Washington January 18, 2017 – Senator Dianne Feinstein (D-Calif.) today released the following statement in opposition to the repeal of the Affordable Care Act, highlighting repeal’s effects on California:

“Over the weekend, thousands of people rallied in San Francisco and Los Angeles to show their support for the Affordable Care Act. Their message was clear: Repealing the law would have a devastating effect on millions of lives.

“One in eight Californians are covered under the Affordable Care Act. So repeal would immediately harm nearly 5 million Californians, 3.7 million of whom would lose Medi-Cal coverage and an additional 1.2 million of whom would lose the federal subsidies that help them afford insurance.

“The effects would be widespread. Millions of Californians would delay getting care.
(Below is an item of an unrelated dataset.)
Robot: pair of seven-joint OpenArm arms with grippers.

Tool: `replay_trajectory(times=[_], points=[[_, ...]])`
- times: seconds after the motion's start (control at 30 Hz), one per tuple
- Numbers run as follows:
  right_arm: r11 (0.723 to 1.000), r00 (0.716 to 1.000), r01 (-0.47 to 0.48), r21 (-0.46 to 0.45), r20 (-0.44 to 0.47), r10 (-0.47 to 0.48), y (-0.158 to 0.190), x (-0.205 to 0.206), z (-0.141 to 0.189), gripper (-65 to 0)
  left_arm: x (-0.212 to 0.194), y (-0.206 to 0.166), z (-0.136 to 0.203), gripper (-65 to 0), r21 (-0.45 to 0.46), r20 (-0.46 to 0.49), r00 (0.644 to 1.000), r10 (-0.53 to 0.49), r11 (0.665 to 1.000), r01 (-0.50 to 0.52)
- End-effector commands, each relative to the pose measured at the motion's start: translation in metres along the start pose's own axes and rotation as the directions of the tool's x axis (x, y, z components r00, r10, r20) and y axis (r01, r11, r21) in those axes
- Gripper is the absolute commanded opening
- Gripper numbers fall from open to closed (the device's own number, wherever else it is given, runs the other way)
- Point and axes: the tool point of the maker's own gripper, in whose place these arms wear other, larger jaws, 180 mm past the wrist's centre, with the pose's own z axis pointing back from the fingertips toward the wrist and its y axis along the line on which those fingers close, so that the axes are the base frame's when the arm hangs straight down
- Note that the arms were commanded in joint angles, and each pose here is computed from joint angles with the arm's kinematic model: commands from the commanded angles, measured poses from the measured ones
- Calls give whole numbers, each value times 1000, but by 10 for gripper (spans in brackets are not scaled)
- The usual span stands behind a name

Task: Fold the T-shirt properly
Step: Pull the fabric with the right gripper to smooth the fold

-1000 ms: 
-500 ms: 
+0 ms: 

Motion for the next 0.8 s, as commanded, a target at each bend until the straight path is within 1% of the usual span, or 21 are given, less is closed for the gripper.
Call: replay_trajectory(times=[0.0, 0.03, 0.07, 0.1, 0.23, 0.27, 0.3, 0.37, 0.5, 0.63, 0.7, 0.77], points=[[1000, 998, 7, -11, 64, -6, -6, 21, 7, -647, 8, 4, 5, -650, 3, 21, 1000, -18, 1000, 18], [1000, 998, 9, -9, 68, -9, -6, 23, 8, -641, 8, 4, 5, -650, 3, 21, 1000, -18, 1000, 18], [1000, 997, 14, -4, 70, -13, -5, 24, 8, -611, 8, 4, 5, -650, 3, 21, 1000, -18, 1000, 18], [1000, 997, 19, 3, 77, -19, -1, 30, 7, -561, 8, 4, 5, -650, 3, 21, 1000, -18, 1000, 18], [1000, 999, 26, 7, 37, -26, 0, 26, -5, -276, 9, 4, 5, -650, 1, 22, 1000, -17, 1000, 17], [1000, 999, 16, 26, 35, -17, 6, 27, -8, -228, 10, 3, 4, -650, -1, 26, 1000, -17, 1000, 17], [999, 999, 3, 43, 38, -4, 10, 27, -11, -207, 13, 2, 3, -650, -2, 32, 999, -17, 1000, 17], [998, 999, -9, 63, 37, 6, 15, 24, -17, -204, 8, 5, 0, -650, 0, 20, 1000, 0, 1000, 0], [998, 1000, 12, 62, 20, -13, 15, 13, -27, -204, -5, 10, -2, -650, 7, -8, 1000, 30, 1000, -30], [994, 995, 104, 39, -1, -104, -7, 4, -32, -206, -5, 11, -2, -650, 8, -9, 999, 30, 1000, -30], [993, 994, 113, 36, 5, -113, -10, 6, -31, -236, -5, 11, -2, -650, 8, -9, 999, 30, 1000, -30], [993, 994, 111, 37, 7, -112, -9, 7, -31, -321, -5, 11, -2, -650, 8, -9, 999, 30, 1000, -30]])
This would not only hurt patients, it would reduce the demand for services—which would mean fewer health care providers employed—and shift hospital resources from salaries to compensating for uninsured patients.
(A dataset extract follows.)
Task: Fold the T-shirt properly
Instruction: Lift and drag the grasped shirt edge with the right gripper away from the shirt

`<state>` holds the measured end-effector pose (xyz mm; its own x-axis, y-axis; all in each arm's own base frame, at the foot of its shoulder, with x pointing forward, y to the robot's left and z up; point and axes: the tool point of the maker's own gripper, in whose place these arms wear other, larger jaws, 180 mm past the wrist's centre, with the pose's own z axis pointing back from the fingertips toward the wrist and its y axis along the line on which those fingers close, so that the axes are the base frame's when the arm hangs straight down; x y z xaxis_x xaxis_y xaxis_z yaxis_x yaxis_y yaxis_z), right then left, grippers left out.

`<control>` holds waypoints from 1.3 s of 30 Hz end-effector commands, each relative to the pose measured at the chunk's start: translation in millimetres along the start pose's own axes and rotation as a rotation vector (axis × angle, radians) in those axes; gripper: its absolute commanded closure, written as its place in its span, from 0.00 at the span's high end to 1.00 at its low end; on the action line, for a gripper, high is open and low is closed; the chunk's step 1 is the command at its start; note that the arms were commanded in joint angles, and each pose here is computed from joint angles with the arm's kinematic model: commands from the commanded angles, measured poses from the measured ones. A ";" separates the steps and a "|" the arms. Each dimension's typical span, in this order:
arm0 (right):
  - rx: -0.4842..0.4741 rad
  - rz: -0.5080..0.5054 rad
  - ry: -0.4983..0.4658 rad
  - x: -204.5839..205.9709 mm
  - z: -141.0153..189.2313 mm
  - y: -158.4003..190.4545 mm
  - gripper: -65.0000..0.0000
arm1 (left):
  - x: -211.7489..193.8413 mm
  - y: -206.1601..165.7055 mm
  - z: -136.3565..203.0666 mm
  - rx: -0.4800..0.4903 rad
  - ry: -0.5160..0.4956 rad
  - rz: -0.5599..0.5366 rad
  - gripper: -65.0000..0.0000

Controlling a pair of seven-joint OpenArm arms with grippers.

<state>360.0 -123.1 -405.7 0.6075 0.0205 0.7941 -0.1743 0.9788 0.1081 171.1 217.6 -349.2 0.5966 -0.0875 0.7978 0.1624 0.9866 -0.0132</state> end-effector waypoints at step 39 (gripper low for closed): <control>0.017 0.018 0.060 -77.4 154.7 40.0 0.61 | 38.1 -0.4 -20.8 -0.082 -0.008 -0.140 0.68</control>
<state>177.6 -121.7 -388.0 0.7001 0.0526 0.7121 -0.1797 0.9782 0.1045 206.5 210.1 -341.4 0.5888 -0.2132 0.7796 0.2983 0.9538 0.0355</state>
“U.C. Berkeley estimates the effect of reduced demand and increased cost for uncompensated care would result in the loss of more than 200,000 jobs in California.

“Repeal of the Affordable Care Act would also mean the loss of $20.5 billion in federal Medicaid and subsidy funding for Californians. Governor Brown has already projected a $1 billion deficit next year, so covering such a big shortfall would be next to impossible.

“Repeal would also harm those who benefit from the law’s consumer protections. These include protections related to pre-existing conditions and annual and lifetime limits on care, as well as parents’ coverage being expanded to children up to age 26.

“The bottom line is this: We should come together to make this law stronger, not repeal it in a fit of political revenge. The growth of health care costs has slowed under the Affordable Care Act, and California in particular has seen smaller premium increases than other states.

“Some changes we should look at include increasing access to tax credits, strengthening rate review at the federal level, addressing prescription drug price gouging and helping to stabilize the market and expand the risk pool.

“I entered public service to help people and solve problems. I hope that my Republican colleagues realize that acting on six years of political rhetoric would inflict tremendous pain on tens of millions of Americans and undo all the progress we’ve made toward fixing what was a broken health care system.”